ACTIVITY: Going through the data below, find how many lines include the word "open", and reply with that number alone.

INPUT MATERIAL:
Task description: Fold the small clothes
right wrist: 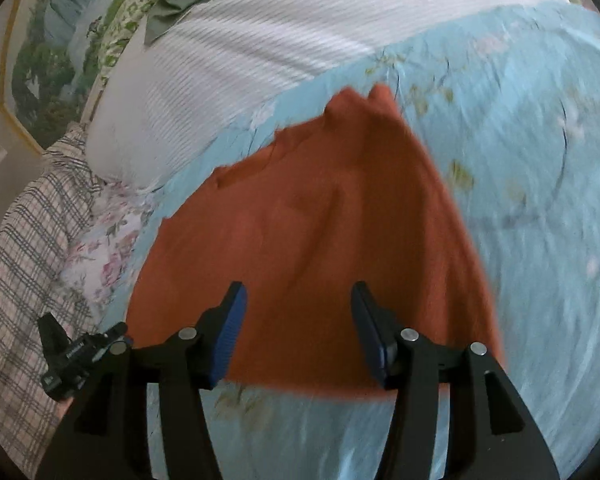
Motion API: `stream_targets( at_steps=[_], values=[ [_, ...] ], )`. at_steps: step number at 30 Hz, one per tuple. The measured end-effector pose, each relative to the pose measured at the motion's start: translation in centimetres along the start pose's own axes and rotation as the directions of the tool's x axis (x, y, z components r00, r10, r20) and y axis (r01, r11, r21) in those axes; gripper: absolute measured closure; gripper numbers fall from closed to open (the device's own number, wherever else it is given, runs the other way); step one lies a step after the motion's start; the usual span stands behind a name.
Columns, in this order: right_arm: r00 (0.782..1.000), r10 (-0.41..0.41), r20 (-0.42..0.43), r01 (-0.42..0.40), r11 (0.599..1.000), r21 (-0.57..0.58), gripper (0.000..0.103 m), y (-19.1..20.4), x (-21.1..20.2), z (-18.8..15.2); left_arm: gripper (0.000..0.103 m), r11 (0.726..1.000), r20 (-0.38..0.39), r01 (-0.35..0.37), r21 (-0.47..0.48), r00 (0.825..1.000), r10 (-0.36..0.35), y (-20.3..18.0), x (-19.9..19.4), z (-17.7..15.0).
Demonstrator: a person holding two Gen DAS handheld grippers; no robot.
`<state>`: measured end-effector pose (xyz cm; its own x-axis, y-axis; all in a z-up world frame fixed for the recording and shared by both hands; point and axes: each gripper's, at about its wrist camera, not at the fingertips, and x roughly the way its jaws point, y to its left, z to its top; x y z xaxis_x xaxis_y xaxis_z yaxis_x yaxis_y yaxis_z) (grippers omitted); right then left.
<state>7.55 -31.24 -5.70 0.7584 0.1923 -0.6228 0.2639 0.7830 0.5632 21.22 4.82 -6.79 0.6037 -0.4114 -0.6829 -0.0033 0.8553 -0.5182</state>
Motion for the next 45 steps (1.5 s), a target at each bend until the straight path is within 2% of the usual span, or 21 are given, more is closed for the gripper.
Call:
stream_targets(
  at_steps=[6, 11, 20, 22, 23, 24, 25, 26, 28, 30, 33, 35, 37, 38, 39, 40, 41, 43, 45],
  values=[
    [0.999, 0.018, -0.042, -0.019, 1.000, -0.011, 0.046, 1.1, 0.1, -1.8, 0.039, 0.997, -0.024, 0.039, -0.066, 0.999, -0.041, 1.4, -0.5, -2.7],
    [0.999, 0.037, -0.039, -0.038, 0.999, -0.023, 0.042, 2.0, -0.4, -2.6, 0.029, 0.989, 0.001, 0.074, -0.128, 0.997, -0.075, 2.0, -0.1, -2.9],
    [0.998, 0.056, -0.041, -0.057, 0.998, -0.028, 0.042, 2.4, -0.6, -2.7, 0.029, 0.981, 0.051, 0.023, -0.195, 0.999, -0.014, 2.4, 4.0, 2.0],
    [0.997, 0.064, -0.038, -0.065, 0.998, -0.025, 0.042, 2.4, -0.7, -2.5, 0.032, 0.981, 0.066, 0.000, -0.192, 0.998, 0.013, 2.3, 4.7, 3.1],
    [0.997, 0.068, -0.038, -0.069, 0.997, -0.023, 0.042, 2.3, -0.7, -2.3, 0.042, 0.982, 0.071, -0.018, -0.188, 0.997, 0.032, 2.1, 5.0, 3.6],
    [0.997, 0.068, -0.037, -0.069, 0.997, -0.020, 0.042, 2.3, -0.7, -2.1, 0.066, 0.982, 0.068, -0.028, -0.185, 0.997, 0.042, 2.0, 5.3, 4.0],
    [0.997, 0.071, -0.036, -0.072, 0.997, -0.018, 0.042, 2.2, -0.7, -1.9, 0.080, 0.983, 0.058, -0.017, -0.181, 0.998, 0.028, 1.8, 5.6, 4.4],
    [0.996, 0.077, -0.034, -0.078, 0.997, -0.019, 0.042, 2.1, -0.8, -1.7, 0.087, 0.983, 0.050, 0.019, -0.180, 0.999, -0.011, 1.5, 5.7, 4.7],
    [0.996, 0.087, -0.029, -0.088, 0.996, -0.022, 0.042, 1.8, -1.0, -1.0, 0.088, 0.989, 0.072, 0.011, -0.146, 0.997, -0.001, 0.4, 5.0, 4.9],
    [0.994, 0.108, -0.024, -0.108, 0.994, -0.013, 0.042, 1.4, -1.2, -0.1, 0.089, 0.999, 0.108, 0.009, -0.037, 0.994, -0.005, -2.6, 3.7, 4.7],
    [0.993, 0.115, -0.025, -0.115, 0.993, -0.002, 0.042, 0.6, -1.3, 1.2, 0.089, 0.995, 0.124, 0.042, 0.091, 0.991, -0.053, -7.1, 2.7, 4.2],
    [0.990, 0.139, -0.032, -0.138, 0.990, 0.017, 0.042, 0.0, -1.2, 2.2, 0.089, 0.978, 0.114, 0.043, 0.206, 0.991, -0.068, -11.0, 2.8, 3.1],
    [0.985, 0.170, -0.036, -0.169, 0.985, 0.033, 0.042, -0.5, -1.2, 3.2, 0.089, 0.946, 0.101, 0.030, 0.322, 0.993, -0.066, -14.3, 3.3, 1.4],
    [0.983, 0.181, -0.041, -0.180, 0.983, 0.038, 0.042, -0.6, -1.1, 3.8, 0.089, 0.922, 0.100, 0.007, 0.388, 0.994, -0.050, -16.1, 4.0, 0.3],
    [0.981, 0.187, -0.052, -0.185, 0.982, 0.043, 0.042, -0.7, -0.8, 4.3, 0.089, 0.886, 0.104, -0.038, 0.462, 0.994, -0.012, -18.0, 4.9, -1.2],
    [0.978, 0.196, -0.069, -0.193, 0.980, 0.043, 0.042, -0.7, -0.4, 5.0, 0.089, 0.862, 0.109, -0.067, 0.502, 0.994, 0.013, -19.0, 5.5, -2.1],
    [0.975, 0.206, -0.079, -0.204, 0.978, 0.043, 0.042, -0.7, -0.1, 5.3, 0.089, 0.826, 0.120, -0.104, 0.553, 0.992, 0.044, -20.1, 6.5, -3.5],
    [0.965, 0.238, -0.112, -0.234, 0.971, 0.048, 0.042, -0.5, 1.1, 6.2, 0.089, 0.772, 0.138, -0.148, 0.618, 0.987, 0.079, -21.1, 8.0, -5.7],
    [0.951, 0.267, -0.158, -0.260, 0.963, 0.064, 0.042, -0.3, 2.9, 6.9, 0.089, 0.729, 0.155, -0.187, 0.659, 0.982, 0.112, -21.3, 9.3, -7.4]
  ],
)
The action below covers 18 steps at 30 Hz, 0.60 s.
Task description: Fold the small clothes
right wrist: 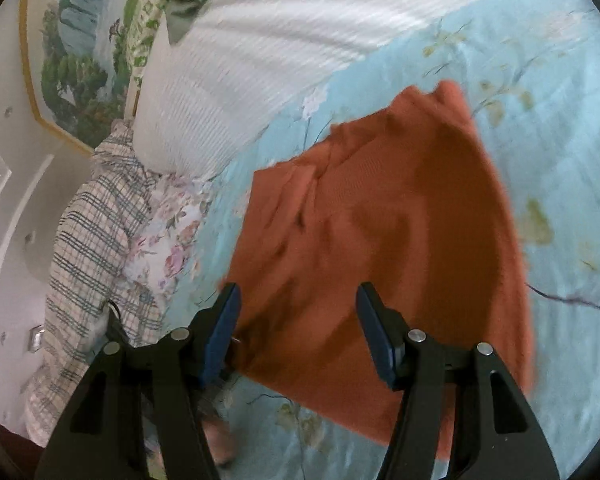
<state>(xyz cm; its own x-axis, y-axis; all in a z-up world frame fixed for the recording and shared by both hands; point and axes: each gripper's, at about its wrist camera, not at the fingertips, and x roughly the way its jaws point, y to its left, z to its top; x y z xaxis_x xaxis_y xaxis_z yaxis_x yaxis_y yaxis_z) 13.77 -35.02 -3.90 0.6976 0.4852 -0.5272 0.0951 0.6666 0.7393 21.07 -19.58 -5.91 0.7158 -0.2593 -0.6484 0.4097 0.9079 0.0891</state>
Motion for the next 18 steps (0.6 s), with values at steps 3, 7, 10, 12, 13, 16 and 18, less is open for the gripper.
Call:
stream_targets(
  at_steps=[3, 7, 10, 12, 13, 16, 18],
  values=[
    [0.996, 0.044, -0.083, -0.044, 0.999, 0.012, 0.041, 0.1, 3.4, 1.3, 0.089, 0.999, 0.007, -0.015, 0.041, 1.000, 0.015, -0.5, 0.5, -0.6],
    [0.973, 0.121, -0.195, -0.110, 0.992, 0.062, 0.023, 0.4, 9.2, 3.0, 0.090, 0.999, 0.029, 0.013, 0.030, 0.999, -0.014, 1.0, -0.4, -0.6],
    [0.955, 0.156, -0.251, -0.133, 0.986, 0.105, 0.023, 0.5, 13.5, 4.0, 0.091, 0.999, 0.029, 0.035, 0.012, 0.999, -0.036, 1.4, -0.6, -0.1],
    [0.952, 0.166, -0.258, -0.144, 0.984, 0.102, 0.023, 0.8, 15.6, 4.7, 0.091, 0.999, 0.032, 0.031, 0.028, 0.999, -0.032, 1.2, -0.8, 0.0],
    [0.951, 0.166, -0.262, -0.146, 0.985, 0.093, 0.033, 1.1, 16.4, 5.1, 0.091, 0.999, 0.035, 0.026, 0.039, 0.999, -0.027, 1.0, -0.8, 0.0],
    [0.959, 0.115, -0.260, -0.106, 0.993, 0.049, 0.083, 1.4, 17.7, 5.9, 0.094, 0.998, 0.041, 0.033, 0.058, 0.999, -0.035, 0.6, -1.0, 0.1],
    [0.966, 0.111, -0.232, -0.112, 0.994, 0.010, 0.084, 2.1, 16.6, 6.2, 0.095, 0.997, 0.042, 0.057, 0.060, 0.997, -0.059, 0.3, -1.5, 0.5]
  ],
)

YOUR RESPONSE: 2